The batterers in many cases would prefer to spend money on lawyers to try to deter and crush their victim, instead of using those funds to support her and their children.
Whoopi, all, none, or just some of these reasons may apply in Oksana’s case.
While I certainly encourage them to do so, they should not be personally attacked because they do not. Life as a victim of violence, particularly where there are children is difficult and complicated enough without being publicly attacked and having their motives questioned because they failed to immediately report to law enforcement.
While it is fair to ask the question regarding why Oksana did not immediately call the police, I think it is unfair to jump to conclusions about why she did not, and immediately assume a nefarious motive and underlying agenda.

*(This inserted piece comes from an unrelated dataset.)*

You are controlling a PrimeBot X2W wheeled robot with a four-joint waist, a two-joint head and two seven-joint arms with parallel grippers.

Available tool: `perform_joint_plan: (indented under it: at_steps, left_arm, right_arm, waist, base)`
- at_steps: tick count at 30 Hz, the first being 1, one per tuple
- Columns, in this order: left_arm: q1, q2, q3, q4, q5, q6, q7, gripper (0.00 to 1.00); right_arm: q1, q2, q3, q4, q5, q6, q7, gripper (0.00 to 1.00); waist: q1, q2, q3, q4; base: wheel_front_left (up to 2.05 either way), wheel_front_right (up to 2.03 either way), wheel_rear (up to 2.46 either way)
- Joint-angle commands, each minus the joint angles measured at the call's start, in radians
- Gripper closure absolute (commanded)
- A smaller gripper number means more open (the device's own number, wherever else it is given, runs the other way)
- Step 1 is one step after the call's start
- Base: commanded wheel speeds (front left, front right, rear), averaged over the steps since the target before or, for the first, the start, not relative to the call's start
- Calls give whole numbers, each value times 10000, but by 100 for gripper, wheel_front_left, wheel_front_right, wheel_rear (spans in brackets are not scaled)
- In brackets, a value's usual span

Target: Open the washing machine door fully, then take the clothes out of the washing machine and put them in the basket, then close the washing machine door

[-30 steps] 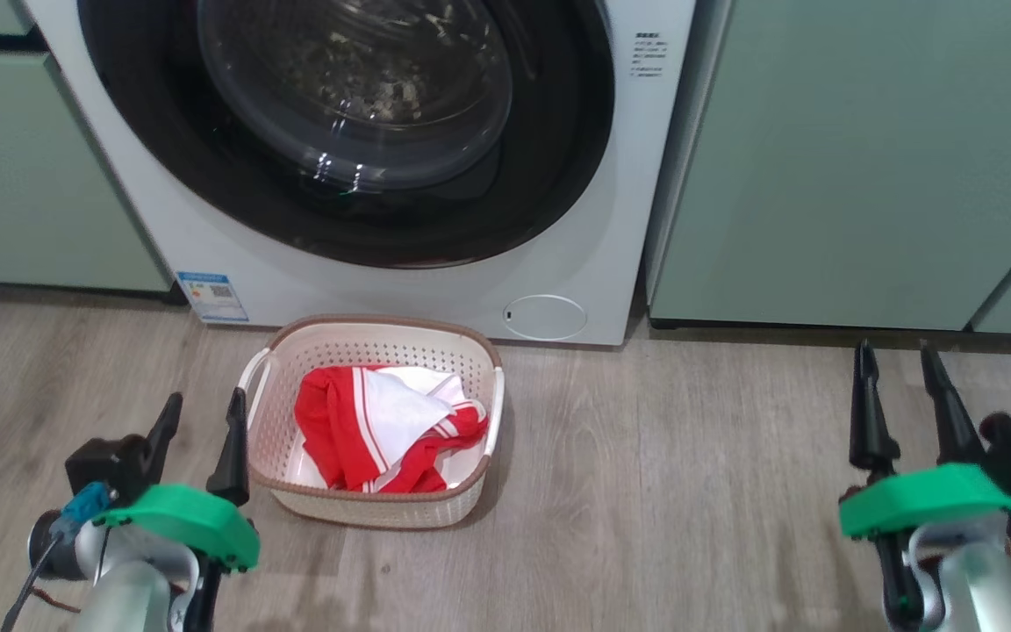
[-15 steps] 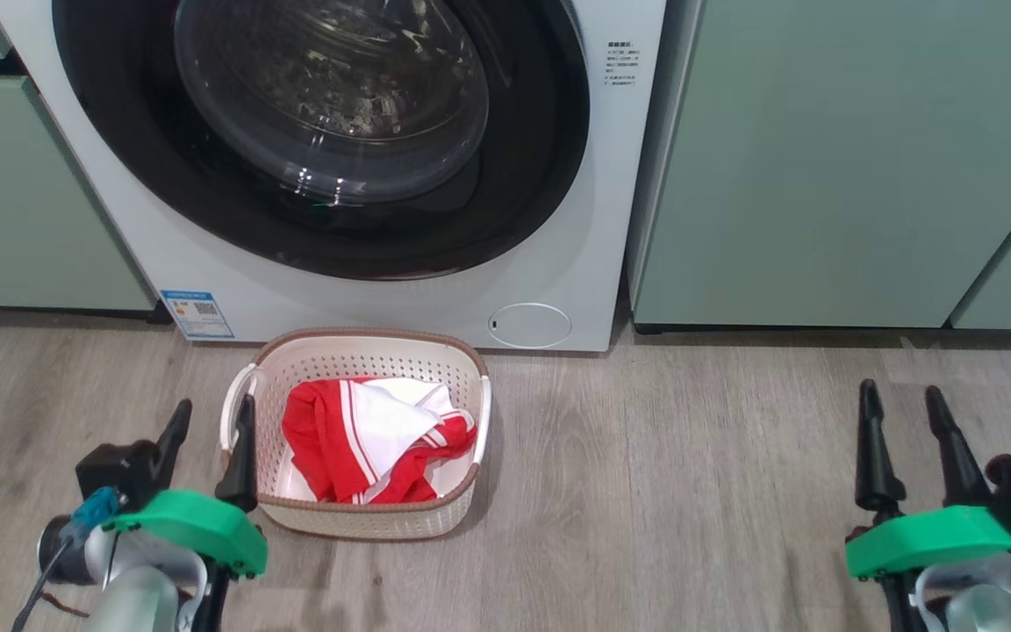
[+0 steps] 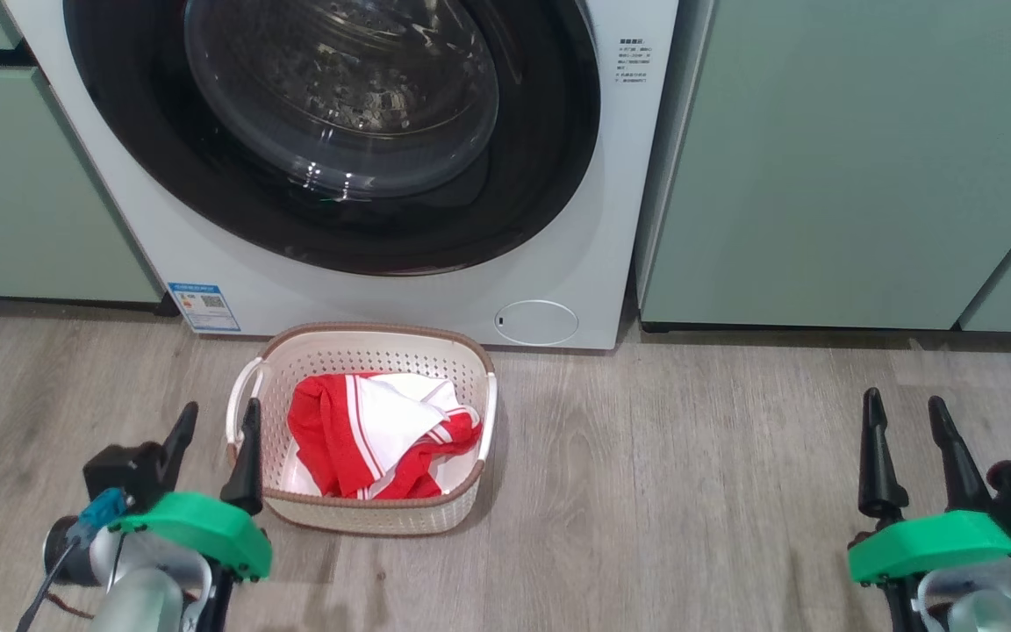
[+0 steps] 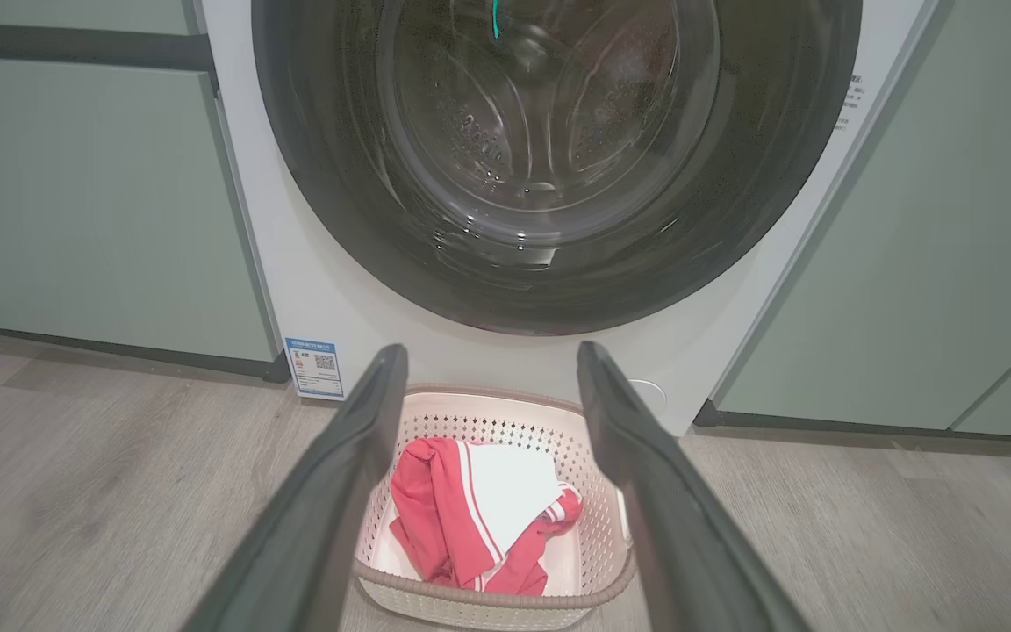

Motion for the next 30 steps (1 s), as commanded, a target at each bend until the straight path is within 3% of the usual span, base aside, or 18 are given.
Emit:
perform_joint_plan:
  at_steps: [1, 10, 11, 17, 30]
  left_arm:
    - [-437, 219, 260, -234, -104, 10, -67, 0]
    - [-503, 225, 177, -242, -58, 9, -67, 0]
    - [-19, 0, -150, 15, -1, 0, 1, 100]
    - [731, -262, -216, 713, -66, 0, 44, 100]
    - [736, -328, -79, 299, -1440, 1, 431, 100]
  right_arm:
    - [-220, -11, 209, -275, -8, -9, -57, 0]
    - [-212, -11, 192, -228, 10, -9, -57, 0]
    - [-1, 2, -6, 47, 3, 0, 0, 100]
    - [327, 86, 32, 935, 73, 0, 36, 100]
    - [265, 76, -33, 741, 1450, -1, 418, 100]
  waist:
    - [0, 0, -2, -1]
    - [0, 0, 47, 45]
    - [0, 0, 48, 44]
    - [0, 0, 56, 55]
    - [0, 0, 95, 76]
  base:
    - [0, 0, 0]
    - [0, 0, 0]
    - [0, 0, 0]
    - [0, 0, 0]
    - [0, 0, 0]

Whoopi, as we say in the domestic violence movement, there is no excuse for abuse.
To that I will add there is also no excuse for others who do not know all of the facts to join in with a verbal attack on the victim.
Whoopi, I have always admired and enjoyed your talent, your work and your point of view. I know you care deeply about women’s rights and about victims. Your life and your views have been an inspiration to many. Please help us to end violence against women and children by supporting women in these complicated situations in the future.
You have a daughter and a granddaughter. We need you on the side of the victims.